Understandably, there's been less interest in Anglophone Africa.
So, this morning's editorial in the Guardian in Nigeria, headlined "Lessons from Macron’s election", caught my eye.
"For Nigeria, the most obvious lesson from the May 7 election of Emmanuel Jean-Michel Frederic Macron as President of France is that the youth too can do it, if the conditions are right," the paper says.
For those who didn't know, Macron is 39 years old.
"It must be recalled," says the Guardian, "that Nigeria once had courageous and capable young people in leadership positions. General Yakubu Gowon at age 32, led this country through its most difficult times."
"It is a mark of Nigeria’s regression that, decades later, the older ones are snatching back what they should let go to the terrible detriment of the growth and development of the nation," it adds.
"Nigeria is blessed with a large number of young people waiting for just the opportunity to excel," the Guardian believes.
But, the paper says, and it's a big but, too many of the older generations are too deeply sunk in all types of delinquency to either show good example, or create an environment conducive for achievement.

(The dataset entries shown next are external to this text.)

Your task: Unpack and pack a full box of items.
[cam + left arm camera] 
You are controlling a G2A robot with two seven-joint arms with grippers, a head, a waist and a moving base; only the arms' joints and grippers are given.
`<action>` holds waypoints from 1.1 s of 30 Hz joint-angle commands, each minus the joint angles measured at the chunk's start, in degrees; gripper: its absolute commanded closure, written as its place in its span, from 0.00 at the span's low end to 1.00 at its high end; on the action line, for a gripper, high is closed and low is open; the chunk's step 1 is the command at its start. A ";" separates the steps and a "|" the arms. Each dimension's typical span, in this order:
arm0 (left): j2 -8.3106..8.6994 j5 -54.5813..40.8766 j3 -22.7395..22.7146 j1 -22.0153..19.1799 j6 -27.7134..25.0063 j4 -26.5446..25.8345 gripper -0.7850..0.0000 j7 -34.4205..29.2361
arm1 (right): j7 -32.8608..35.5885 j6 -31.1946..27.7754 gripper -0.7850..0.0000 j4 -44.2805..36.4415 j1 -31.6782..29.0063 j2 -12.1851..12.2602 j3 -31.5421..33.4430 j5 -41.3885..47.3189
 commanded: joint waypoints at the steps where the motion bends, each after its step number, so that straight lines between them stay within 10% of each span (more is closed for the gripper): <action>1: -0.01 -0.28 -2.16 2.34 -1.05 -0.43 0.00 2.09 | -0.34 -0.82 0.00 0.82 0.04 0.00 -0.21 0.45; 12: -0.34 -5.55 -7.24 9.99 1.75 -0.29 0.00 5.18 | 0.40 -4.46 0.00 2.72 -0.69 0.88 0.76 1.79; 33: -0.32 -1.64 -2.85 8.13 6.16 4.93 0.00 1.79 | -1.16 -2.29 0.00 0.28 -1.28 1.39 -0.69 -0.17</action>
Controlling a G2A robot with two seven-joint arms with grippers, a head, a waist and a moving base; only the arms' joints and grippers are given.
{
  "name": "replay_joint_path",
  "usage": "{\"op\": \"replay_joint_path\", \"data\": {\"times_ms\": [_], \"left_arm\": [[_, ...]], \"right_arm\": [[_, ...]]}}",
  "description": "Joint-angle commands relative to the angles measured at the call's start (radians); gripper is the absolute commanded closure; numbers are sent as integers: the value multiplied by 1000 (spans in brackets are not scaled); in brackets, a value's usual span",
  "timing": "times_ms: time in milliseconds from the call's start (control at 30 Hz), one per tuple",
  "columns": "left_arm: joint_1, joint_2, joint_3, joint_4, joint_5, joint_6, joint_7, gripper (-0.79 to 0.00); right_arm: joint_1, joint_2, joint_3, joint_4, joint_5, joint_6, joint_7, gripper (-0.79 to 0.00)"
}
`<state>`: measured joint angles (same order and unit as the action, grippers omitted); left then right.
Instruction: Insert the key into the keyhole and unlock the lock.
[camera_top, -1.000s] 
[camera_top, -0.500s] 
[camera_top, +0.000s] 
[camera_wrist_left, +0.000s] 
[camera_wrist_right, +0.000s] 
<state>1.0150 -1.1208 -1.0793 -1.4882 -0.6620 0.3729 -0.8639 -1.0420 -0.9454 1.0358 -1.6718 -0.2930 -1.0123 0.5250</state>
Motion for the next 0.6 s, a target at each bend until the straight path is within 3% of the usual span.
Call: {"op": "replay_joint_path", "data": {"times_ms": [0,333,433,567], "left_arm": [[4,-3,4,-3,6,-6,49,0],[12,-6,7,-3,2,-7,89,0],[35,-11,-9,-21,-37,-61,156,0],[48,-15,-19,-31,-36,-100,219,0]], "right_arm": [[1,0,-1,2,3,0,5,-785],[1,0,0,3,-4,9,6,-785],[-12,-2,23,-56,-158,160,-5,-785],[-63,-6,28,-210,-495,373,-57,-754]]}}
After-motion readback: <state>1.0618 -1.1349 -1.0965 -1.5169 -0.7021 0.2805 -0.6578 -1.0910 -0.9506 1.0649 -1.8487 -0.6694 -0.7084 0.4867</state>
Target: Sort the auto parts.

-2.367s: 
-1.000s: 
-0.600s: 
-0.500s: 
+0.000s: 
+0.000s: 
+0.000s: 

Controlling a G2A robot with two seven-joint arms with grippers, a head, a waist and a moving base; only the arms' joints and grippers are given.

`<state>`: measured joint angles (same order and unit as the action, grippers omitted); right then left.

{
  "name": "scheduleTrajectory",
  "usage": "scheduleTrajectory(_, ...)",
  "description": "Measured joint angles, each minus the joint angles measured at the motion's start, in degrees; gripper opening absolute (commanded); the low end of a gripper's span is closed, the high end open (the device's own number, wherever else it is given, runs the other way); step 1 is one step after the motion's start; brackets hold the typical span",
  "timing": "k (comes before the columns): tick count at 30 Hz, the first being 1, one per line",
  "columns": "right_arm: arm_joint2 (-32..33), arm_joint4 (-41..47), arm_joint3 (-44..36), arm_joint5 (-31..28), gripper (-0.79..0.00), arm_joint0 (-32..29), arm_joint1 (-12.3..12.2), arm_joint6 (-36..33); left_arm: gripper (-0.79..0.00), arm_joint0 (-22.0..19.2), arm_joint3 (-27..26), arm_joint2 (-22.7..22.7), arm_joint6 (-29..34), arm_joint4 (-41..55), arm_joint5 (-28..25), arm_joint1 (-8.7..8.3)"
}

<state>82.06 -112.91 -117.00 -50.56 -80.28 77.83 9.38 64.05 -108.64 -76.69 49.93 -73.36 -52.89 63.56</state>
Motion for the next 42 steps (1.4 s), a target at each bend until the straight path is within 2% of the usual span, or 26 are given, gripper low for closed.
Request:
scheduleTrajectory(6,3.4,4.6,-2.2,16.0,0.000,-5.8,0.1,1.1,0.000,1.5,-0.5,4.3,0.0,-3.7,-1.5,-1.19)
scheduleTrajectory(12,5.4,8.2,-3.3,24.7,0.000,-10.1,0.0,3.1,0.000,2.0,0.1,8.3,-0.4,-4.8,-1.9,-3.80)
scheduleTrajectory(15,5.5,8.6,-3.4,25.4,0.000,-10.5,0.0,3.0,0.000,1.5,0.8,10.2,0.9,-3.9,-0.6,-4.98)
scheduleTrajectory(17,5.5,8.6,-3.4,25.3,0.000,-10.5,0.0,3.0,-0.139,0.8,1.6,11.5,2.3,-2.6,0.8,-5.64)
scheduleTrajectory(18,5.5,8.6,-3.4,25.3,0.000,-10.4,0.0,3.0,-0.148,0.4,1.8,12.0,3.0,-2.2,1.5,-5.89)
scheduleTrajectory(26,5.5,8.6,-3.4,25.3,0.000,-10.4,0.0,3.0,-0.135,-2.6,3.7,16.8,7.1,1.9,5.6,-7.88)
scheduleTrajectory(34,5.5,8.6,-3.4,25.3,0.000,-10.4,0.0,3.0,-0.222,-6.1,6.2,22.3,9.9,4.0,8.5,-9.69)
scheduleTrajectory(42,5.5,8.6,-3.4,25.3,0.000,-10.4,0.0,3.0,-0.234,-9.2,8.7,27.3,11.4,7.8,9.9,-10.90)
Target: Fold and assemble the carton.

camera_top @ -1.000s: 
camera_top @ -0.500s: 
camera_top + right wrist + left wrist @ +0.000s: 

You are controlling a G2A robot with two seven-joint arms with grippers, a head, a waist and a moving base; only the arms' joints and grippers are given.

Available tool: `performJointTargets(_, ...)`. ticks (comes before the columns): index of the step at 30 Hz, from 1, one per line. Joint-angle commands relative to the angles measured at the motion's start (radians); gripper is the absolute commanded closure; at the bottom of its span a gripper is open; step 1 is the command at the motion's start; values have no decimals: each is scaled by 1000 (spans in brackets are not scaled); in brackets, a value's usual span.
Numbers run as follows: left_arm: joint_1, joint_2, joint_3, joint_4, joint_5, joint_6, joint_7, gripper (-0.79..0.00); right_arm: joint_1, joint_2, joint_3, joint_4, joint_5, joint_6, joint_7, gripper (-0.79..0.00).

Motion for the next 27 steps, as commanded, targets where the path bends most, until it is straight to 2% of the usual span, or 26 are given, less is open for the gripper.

In the Guardian's view, the lessons of Macron's victory is clear. Out with the old in with the young. Is it likely to be mirrored in Nigeria ?
Evidently, the paper hopes so. But, don't hold your breath.
Staying with elderly African leaders, the Zimbabwean, the country's newspaper in exile, reports that sources close to the First Family have told the weekly newspaper that the 93-year-old President now has “worsening health problems” and his wife Grace is getting worried.
“Grace is in a quandary; she has to deal with Mugabe’s health challenges and political issues as well… she is scared of a future without him,” an unnamed official told the paper.
Mugabe was in Singapore last week for another medical check-up, the paper says.
Seriously ill or not, one thing is certain; Mugabe is not getting any younger. And speculation over what happens when he goes is not going to die down.
Just so. Is there a Zimbabwean Macron waiting in the wing ? Not that we know of.
The country's two government owned papers, the Herald and the Chronicle, carry reports that President Mugabe yesterday officially launched the US$1 billion highway project, before commissioning a US$250 million Dam later in the day.
Evidently, there's life in the old dog yet.
In Zambia, whose President Edgar Lungu is a youthful 60 years old, the Daily Mail picks up on an issue that will be as familiar to many elsewhere in Africa as geriatric leaders.
"For a long time now Government has been grappling with a high number of ghost workers on its payroll.
This has led to Government losing millions of Kwacha by paying workers who had left employment through either dismissal, retirement or death
The nation was recently treated to some shocking news when a teacher was arrested for allegedly drawing her dead husband’s salary for seven years, the paper recalls.
Grappling with ghost workers unsuccessfully it seems.
"The case of the hospital in Northern Province which employed a nutritionist to run a mortuary is a typical example of intentions to manipulate the system for corrupt purposes. Where on earth have nutritionists ever been employed to man bodies in a mortuary?," asks the Mail.
"This is absurd and a clear indication of high levels of greed and corruption among some public service officers" it says.
For now, Government needs an urgent and thorough audit of the civil service payroll to rid it of ghost workers, the paper urges.
A ghost story with a happy ending? We shall see.